━━━━━ Provided records

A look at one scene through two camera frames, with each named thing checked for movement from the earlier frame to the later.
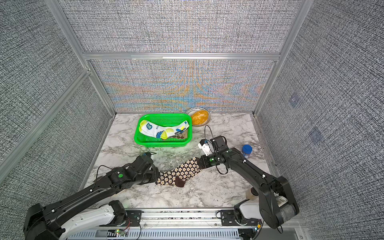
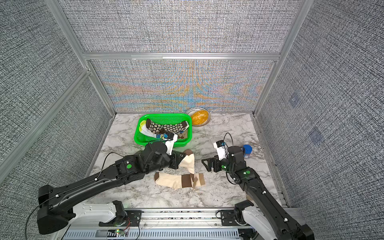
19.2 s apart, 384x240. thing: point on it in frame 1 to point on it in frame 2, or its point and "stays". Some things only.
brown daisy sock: x=178 y=176 to x=176 y=128
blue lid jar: x=246 y=150 stays
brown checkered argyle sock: x=182 y=134 stays
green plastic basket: x=166 y=120 stays

━━━━━━━━━━

▶ [Problem description]
The lines holding the string "sock" are what is needed from the material above.

▶ [Answer box]
brown daisy sock: x=178 y=176 to x=176 y=128
brown checkered argyle sock: x=182 y=134 stays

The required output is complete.